Dikke bult? Eigen schuld!
De auto is een Europese uitvinding. Veruit de meeste technologische innovaties in de autosector staan op naam van Europese constructeurs. Dat die nu met de rug tegen de muur staan, is hun eigen schuld.
De meeste Europese automerken hebben de voorbije jaren – ondanks corona en de oorlog in Oekraïne – historisch hoge winsten gemaakt. Zij zijn erin geslaagd om met minder auto’s meer geld te verdienen. Dat vertaalt zich in hogere dividenden en bonussen voor de aandeelhouders en topmanagers.
De gunstige bedrijfsresultaten laten vermoeden dat de Europese automerken op rozen zitten. Maar niets is minder waar.
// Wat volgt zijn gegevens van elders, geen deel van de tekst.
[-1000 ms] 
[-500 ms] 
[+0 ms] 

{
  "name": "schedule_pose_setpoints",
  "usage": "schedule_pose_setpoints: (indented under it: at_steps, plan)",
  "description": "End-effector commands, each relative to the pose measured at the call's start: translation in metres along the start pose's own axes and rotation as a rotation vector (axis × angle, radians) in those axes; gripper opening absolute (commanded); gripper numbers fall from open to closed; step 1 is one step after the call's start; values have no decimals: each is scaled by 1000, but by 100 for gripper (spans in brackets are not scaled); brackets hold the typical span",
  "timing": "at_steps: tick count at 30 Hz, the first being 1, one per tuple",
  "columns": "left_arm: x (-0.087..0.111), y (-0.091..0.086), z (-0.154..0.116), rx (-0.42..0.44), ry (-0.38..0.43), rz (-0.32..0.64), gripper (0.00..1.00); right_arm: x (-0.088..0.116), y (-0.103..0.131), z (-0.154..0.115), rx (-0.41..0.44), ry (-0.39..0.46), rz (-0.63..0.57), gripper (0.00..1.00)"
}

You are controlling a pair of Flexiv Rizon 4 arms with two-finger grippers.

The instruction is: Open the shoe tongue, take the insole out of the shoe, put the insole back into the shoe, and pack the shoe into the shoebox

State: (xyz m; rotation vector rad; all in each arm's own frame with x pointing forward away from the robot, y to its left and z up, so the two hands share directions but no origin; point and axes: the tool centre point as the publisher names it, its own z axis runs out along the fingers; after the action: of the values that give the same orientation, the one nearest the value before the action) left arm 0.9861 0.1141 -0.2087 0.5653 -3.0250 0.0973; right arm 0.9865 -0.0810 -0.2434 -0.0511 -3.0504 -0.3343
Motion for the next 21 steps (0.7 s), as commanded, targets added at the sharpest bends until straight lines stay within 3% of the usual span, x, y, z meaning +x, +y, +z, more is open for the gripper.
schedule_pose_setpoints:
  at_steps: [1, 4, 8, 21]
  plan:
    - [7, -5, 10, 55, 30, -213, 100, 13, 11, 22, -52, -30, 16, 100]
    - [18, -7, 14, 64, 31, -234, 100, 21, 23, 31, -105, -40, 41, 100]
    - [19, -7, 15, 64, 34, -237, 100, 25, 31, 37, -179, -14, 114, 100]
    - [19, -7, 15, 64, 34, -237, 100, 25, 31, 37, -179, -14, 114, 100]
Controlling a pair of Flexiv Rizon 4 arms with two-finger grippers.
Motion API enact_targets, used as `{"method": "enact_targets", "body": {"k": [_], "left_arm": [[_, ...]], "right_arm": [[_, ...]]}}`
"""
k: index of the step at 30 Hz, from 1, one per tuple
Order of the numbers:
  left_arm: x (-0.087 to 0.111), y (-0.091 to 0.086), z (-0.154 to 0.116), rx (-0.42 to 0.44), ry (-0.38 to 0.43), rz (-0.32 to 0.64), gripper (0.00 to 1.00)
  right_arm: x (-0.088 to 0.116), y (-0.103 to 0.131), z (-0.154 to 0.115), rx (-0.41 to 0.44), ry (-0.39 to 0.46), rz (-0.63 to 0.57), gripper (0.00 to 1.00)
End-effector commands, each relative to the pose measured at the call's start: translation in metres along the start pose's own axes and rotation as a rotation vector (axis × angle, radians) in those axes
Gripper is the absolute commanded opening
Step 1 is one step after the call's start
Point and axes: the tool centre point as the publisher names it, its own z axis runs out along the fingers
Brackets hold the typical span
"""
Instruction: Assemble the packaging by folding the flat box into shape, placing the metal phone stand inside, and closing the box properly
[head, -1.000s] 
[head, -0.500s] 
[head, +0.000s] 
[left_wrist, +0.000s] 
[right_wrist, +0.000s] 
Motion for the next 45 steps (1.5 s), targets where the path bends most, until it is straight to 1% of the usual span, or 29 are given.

Zij zijn niet langer koploper op het vlak van technologische innovatie en zijn sterk afhankelijk geworden van de Chinese markt, wat intussen de grootste automarkt ter wereld is. Dat geldt in het bijzonder voor de Duitse automerken (Audi, BMW, Mercedes, Porsche en VW) die 30 à 40 procent van hun omzet en winst in China realiseren en tot 70 procent van hun onderdelen betrekken van Chinese toeleveranciers.
Enkele van die onderdelenfabrikanten zijn ondertussen een directe concurrent geworden van hun klanten. BYD is niet alleen de grootste batterijfabrikant maar intussen ook de Chinese grootste autoproducent. Op termijn wil BYD zelfs de grootste batterij- en autofabrikant ter wereld worden. In China gelden andere arbeidsvoorwaarden dan in Europa. BYD heeft bovendien rechtstreeks toegang tot de grondstoffen die nodig zijn om batterijen te bouwen. Belangrijk om te weten is dat een accu zo’n 40 procent van de totale kostprijs van een elektrische auto vertegenwoordigt. BYD kan daarenboven rekenen op de logistieke en financiële steun van de Chinese overheid, van wie bekend is dat zij de mensenrechten met de voeten treedt en politieke opposanten letterlijk monddood maakt. In China heiligt het doel de middelen!
Terwijl de Europese constructeurs uit kortzichtig winstbejag hun technologische knowhow uit handen hebben gegeven, stellen hun Chinese collega’s alles in het werk om greep te krijgen op de volledige productieketen. Technologie die zij niet in huis hebben of die te veel tijd vergt om te ontwikkelen, wordt gekopieerd. Ervaring of competenties waarover zij niet beschikken, wordt gekocht. Dat leert ons Geely, dat voor 100 procent eigenaar is van het Zweedse Volvo en Polestar. Topman Li Shufu bezit bovendien 9,8 procent van de aandelen van Mercedes-Benz en is daarmee de grootste privéaandeelhouder. Als lid van de raad van commissarissen heeft hij een dikke vinger in de pap in Stuttgart.
Met de rug tegen de muur
De Duitse constructeurs staan met de rug tegen de muur. De verkoop van hun elektrische auto’s verloopt minder vlot dan verhoopt omdat die te duur zijn, hun actieradius te beperkt is en ook de laadinfrastructuur te wensen overlaat. Dat alles is hun eigen schuld. Zij zijn te laat veel op de elektrische trein gesprongen. Hun technologische achterstand wordt groter in plaats van kleiner. Audi, BMW, Mercedes en VW moeten vandaag beroep doen op technologische ondersteuning van Chinese partners bij het ontwikkelen en/of produceren van hun nieuwe modellen voor de Chinese markt. Wie heeft dat ooit voor mogelijk gehouden?
Het einde van de miserie is nog niet in zicht. Door het teruglopen van de verkoop en de sterk toegenomen concurrentie vanuit Azië zijn de winsten van de Europese merken tijdens het eerste kwartaal van 2024 fors gedaald. Hun fabrieken draaien niet meer op volle toeren, er dreigt een sociaal bloedbad in de Europese auto-industrie, sinds jaar en dag dé drijvende kracht achter de welvaart in Europa.
Het is de hoogste tijd dat de politiek en industrie de handen in elkaar slaan. De verhoging van de importheffingen op auto’s Made in China is in mijn ogen een pleister op een houten been en biedt geen fundamentele oplossing voor de echte oorzaken van de teloorgang van de Europese auto-industrie.